Damn, those things are beasts!









How about a feeding video?


----------



## benJii (Feb 17, 2005)

wow.....im in total love with those fish!

what size tank?

and like the others ask, what are u feeding em?

those things are beautiful, are they pretty aggro?


----------



## k7q (Mar 3, 2004)

damn i never get tired of lookin at them.


----------



## jan (Apr 24, 2004)

Thanks for the kind words guys







I feed them frozen fish from my local market, chickenfilet, shrimp, worms, crickets and grasshoppers. That's basically it









At the moment I have them in my old maculatus tank (rio 400), cause there own tank was broken. They have to stay in this tank untill my floor is strengthed so my indoor pond can be placed. This will take probably 2-3 weeks








So far there aren't any problems. I have 2 big filters and do a 15% waterchange everyday.
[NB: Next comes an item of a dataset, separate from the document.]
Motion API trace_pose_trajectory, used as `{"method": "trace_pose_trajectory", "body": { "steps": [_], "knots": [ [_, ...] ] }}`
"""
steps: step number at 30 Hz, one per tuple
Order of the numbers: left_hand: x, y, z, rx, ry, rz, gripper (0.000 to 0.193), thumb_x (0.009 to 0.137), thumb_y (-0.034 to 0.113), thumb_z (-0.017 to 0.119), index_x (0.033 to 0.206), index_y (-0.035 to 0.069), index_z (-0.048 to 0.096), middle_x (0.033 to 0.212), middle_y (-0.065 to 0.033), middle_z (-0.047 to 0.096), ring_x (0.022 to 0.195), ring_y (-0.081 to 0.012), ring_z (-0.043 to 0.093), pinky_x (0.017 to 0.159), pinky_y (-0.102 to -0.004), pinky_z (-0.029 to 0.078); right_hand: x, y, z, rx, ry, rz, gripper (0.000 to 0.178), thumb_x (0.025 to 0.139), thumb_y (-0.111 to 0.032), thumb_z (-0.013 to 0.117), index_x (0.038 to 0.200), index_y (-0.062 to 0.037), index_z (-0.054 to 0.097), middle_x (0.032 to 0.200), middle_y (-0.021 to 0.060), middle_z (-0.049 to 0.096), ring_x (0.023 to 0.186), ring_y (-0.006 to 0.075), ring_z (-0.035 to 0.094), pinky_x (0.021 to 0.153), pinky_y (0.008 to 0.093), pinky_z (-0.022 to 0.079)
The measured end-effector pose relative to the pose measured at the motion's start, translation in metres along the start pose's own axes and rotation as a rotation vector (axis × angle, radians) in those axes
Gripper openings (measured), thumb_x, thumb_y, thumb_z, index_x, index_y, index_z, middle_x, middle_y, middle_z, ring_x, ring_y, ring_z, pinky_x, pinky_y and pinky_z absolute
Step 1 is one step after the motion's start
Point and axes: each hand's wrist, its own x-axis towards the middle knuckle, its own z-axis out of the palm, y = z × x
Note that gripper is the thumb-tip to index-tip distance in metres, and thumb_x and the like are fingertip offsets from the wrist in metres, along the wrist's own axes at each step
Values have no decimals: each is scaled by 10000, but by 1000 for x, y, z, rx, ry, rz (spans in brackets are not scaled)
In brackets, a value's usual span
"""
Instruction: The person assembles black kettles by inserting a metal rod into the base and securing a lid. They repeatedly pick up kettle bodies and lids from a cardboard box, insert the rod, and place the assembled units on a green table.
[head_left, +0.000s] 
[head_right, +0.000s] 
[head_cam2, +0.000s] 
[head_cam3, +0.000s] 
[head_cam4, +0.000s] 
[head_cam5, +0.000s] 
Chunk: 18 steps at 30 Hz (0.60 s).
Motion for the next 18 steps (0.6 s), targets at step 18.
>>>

I also feed them less than I did before to reduce the amount of waste.

I will post a couple more pics when everything is ready


----------



## elTwitcho (Jun 22, 2004)

wow man, that's quite an impressive pair you've got going there.


----------



## jan (Apr 24, 2004)

elTwitcho said:


> wow man, that's quite an impressive pair you've got going there.
> [snapback]1134417[/snapback]​


Thanks, I have had them together since they were about 3'' and there are never any signs of agression. Only just before and after feedings.


----------



## Serygo (May 17, 2004)

Sweet!!!

Did you get them when they were babies,,, and how long have u had them?


----------



## Puff (Feb 14, 2005)

ive never been a fan of snakeheads, but after seeing those beasts, and seeing an emperor snakehead that got caught in thailand..they're pretty cool


----------



## myles (Feb 27, 2005)

those are beauties my friend maby one day il dedicate a alrge tank to those beastes iv always wanted oen but never was able to have 1 or 2 in ur case fish in such a alrge tank to themselfs, but maby one day, the other was the feeding bill i bet u must have is pretty large haha those thigns must eat like kings :nod: awsom fish tho once again u should post more pics of them sometime again soon, or a vid


----------



## NIKE (Jan 27, 2003)

that truly is an amazing pair







could they still grow if placed in a pond?


----------



## K fizzly (Aug 27, 2004)

how big is the tank again


----------



## psychofish (Jun 5, 2004)

Amazing Fish


----------



## jan (Apr 24, 2004)

3xtacie said:


> Sweet!!!
> 
> Did you get them when they were babies,,, and how long have u had them?
> [snapback]1134799[/snapback]​


I have had them since they were 3'' and have them now for app. 18-19 months.



NIKE said:


> that truly is an amazing pair
> 
> 
> 
> ...


Sometimes I have contact with th eguys from snakeheads.org and they said that they can easily grow to a size of a metre or even a little bigger and will weigh 20 kilo's or even more. If given the proper care. But there are no differences for the snakehead if I would keep them in a tank or a heated indoor pond.

Thanks everybody for the kind words


----------



## mashunter18 (Jan 2, 2004)

Nice dude, look like some beasts....


----------